What the task requires - Which of the lines below hold the word "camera"? Pull each of them out.

Dataset section -
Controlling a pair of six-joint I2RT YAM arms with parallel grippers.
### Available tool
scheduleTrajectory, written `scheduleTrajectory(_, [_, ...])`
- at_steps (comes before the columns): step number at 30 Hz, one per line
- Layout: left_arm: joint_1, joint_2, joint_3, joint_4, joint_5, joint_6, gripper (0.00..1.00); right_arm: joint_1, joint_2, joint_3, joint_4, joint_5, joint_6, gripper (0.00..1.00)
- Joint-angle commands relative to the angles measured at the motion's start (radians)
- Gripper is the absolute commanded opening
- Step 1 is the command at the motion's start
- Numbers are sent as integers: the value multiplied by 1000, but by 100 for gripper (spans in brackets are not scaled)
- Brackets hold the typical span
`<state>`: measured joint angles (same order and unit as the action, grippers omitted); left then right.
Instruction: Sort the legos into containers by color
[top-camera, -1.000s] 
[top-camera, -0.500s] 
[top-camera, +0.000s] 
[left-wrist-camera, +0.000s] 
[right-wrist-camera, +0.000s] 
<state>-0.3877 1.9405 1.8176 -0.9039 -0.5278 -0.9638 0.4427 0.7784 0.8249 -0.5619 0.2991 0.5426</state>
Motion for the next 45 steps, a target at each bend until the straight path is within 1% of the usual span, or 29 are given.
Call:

Answer space -
[top-camera, -1.000s] 
[top-camera, -0.500s] 
[top-camera, +0.000s] 
[left-wrist-camera, +0.000s] 
[right-wrist-camera, +0.000s] 

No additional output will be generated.